*Problem description:*
Pull every line containing "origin" from the data.

*Data block:*
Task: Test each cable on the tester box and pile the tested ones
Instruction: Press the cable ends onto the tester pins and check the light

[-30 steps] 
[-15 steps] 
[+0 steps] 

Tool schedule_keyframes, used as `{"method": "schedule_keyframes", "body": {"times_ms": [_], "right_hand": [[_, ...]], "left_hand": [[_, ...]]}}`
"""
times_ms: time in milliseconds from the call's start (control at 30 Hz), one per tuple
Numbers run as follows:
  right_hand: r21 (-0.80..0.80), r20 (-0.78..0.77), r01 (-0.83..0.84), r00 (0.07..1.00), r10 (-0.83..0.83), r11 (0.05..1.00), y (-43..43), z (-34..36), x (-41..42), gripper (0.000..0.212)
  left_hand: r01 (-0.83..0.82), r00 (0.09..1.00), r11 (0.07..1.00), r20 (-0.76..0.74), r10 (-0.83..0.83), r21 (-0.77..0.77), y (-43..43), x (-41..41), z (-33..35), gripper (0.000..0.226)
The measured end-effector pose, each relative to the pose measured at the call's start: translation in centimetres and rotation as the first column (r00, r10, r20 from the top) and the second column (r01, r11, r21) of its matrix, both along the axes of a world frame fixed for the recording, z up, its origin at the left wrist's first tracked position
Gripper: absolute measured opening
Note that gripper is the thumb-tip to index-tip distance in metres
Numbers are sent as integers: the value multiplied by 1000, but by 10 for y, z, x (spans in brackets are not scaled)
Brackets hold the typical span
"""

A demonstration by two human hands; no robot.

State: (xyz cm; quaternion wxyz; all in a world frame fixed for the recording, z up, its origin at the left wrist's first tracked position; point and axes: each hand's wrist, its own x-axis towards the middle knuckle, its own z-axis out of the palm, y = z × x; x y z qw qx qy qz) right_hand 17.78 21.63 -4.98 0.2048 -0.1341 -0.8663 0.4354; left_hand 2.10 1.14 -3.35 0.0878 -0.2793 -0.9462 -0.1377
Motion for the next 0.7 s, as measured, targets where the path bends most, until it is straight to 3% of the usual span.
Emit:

*Completed task:*
The measured end-effector pose, each relative to the pose measured at the call's start: translation in centimetres and rotation as the first column (r00, r10, r20 from the top) and the second column (r01, r11, r21) of its matrix, both along the axes of a world frame fixed for the recording, z up, its origin at the left wrist's first tracked position
State: (xyz cm; quaternion wxyz; all in a world frame fixed for the recording, z up, its origin at the left wrist's first tracked position; point and axes: each hand's wrist, its own x-axis towards the middle knuckle, its own z-axis out of the palm, y = z × x; x y z qw qx qy qz) right_hand 17.78 21.63 -4.98 0.2048 -0.1341 -0.8663 0.4354; left_hand 2.10 1.14 -3.35 0.0878 -0.2793 -0.9462 -0.1377

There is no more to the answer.